2.4. Access to the scripting engine

Although you don’t normally need it, BSF does provide a hook that lets you get directly to the scripting engine. One of the functions which the engine can perform is to invoke a single method call on an object. Here is an example:

BSFManager manager = new BSFManager();
BSFEngine bsfEngine = manager.loadScriptingEngine("groovy");
manager.declareBean("myvar", "hello", String.class);
Object myvar = manager.lookupBean("myvar");
String result = (String) bsfEngine.call(myvar, "reverse", new Object[0]);
assertEquals("olleh", result);

3. JSR 223 javax.script API

JSR-223 is a standard API for calling scripting frameworks in Java. It is available since Java 6 and aims at providing a common framework for calling multiple languages from Java. Groovy provides its own richer integration mechanisms, and if you don’t plan to use multiple languages in the same application, it is recommended that you use the Groovy integration mechanisms instead of the limited JSR-223 API.

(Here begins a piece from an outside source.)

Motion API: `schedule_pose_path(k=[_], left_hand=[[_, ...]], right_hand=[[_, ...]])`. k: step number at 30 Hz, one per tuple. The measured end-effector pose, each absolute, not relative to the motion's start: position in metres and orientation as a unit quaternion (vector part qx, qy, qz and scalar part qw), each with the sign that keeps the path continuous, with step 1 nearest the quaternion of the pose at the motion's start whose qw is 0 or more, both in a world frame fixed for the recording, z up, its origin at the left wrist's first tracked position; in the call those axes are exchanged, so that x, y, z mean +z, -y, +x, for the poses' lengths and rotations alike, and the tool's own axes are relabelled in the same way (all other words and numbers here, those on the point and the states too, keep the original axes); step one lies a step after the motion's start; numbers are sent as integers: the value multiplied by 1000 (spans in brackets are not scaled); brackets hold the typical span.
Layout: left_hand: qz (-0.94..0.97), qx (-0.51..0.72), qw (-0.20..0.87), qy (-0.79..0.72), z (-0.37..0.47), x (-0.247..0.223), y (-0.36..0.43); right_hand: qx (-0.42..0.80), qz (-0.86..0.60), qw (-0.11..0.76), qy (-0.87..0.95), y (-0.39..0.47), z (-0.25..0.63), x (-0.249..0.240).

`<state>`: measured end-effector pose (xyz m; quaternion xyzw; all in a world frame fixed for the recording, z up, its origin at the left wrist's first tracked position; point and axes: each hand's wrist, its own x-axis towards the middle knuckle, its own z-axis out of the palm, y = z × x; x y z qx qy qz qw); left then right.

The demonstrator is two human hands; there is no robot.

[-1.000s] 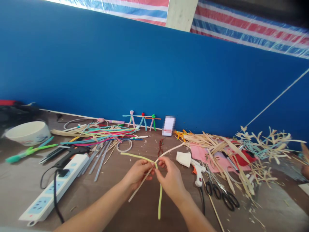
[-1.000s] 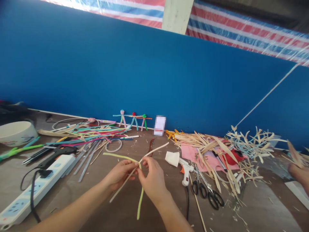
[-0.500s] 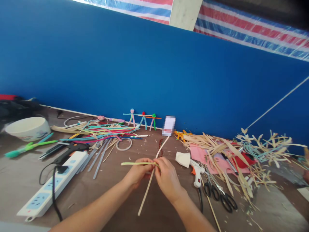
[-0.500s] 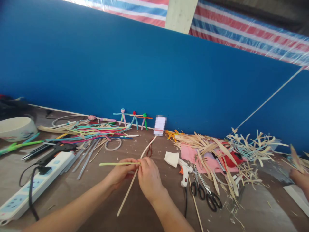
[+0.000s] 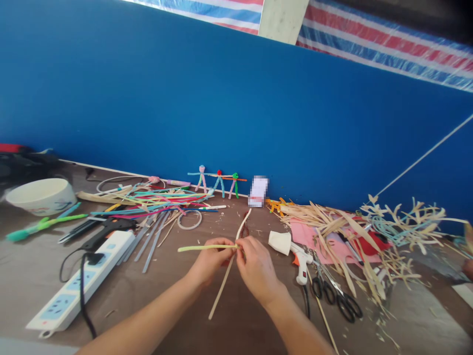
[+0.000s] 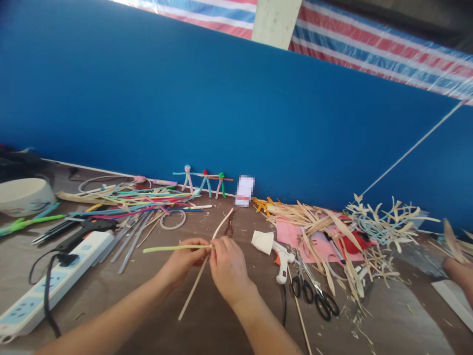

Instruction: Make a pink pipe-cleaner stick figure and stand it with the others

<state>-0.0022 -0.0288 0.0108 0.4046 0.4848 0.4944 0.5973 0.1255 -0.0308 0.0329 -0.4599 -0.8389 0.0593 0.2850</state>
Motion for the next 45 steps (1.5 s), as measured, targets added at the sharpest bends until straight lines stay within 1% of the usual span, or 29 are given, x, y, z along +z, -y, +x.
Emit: schedule_pose_path(k=[2, 6, 9, 12, 15, 18, 21, 22, 24, 26, 27, 29, 32, 33, 35, 38, 40, 45], left_hand=[[459, 496, 551, -489, -4, 11, 29], [569, 486, 417, -516, -8, 12, 29], [625, 467, 342, -523, -11, 16, 31], [682, 456, 286, -495, -16, 23, 32], [712, 455, 272, -461, -21, 32, 34], [732, 451, 270, -433, -25, 40, 34], [725, 450, 305, -422, -26, 44, 33], [708, 452, 333, -428, -26, 44, 32], [642, 455, 426, -447, -23, 44, 31], [534, 454, 550, -455, -21, 42, 29], [476, 452, 605, -451, -19, 41, 28], [384, 449, 677, -439, -17, 39, 27], [332, 442, 716, -427, -16, 37, 25], [326, 439, 722, -424, -16, 37, 24], [319, 429, 731, -424, -15, 38, 24], [330, 413, 731, -431, -16, 39, 24], [358, 412, 719, -430, -16, 38, 26], [445, 438, 653, -428, -16, 33, 27]], right_hand=[[55, -460, 274, 843, 31, 124, 35], [48, -466, 258, 845, 31, 123, 38], [63, -477, 253, 840, 29, 124, 42], [104, -472, 253, 838, 28, 126, 50], [146, -467, 256, 833, 27, 128, 60], [208, -469, 258, 819, 24, 130, 66], [354, -459, 242, 778, 16, 133, 65], [416, -453, 230, 754, 13, 133, 63], [521, -438, 210, 702, 7, 134, 59], [555, -429, 215, 680, 5, 134, 55], [536, -431, 228, 689, 5, 134, 54], [437, -446, 261, 736, 8, 133, 53], [238, -441, 281, 819, 15, 133, 54], [190, -431, 276, 838, 17, 133, 55], [134, -412, 262, 862, 20, 133, 57], [104, -399, 251, 876, 21, 134, 56], [112, -398, 254, 874, 20, 135, 54], [211, -415, 286, 837, 18, 137, 49]])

Here is how you need to initialize the JSR-223 engine to talk to Groovy from Java:

import javax.script.ScriptEngine;
import javax.script.ScriptEngineManager;
import javax.script.ScriptException;
ScriptEngineManager factory = new ScriptEngineManager();
ScriptEngine engine = factory.getEngineByName("groovy");

Then you can execute Groovy scripts easily:

Integer sum = (Integer) engine.eval("(1..10).sum()");
assertEquals(new Integer(55), sum);

It is also possible to share variables:

engine.put("first", "HELLO");
engine.put("second", "world");
String result = (String) engine.eval("first.toLowerCase() + ' ' + second.toUpperCase()");
assertEquals("hello WORLD", result);

This next example illustrates calling an invokable function:

import javax.script.Invocable;
ScriptEngineManager factory = new ScriptEngineManager();
ScriptEngine engine = factory.getEngineByName("groovy");
String fact = "def factorial(n) { n == 1 ? 1 : n * factorial(n - 1) }";
Invocable inv = (Invocable) engine;
Object[] params = {5};
Object result = inv.invokeFunction("factorial", params);
assertEquals(new Integer(120), result);

The engine keeps per default hard references to the script functions. To change this you should set a engine level scoped attribute to the script context of the name #jsr223.groovy.engine.keep.globals with a String being phantom to use phantom references, weak to use weak references or soft to use soft references - casing is ignored. Any other string will cause the use of hard references.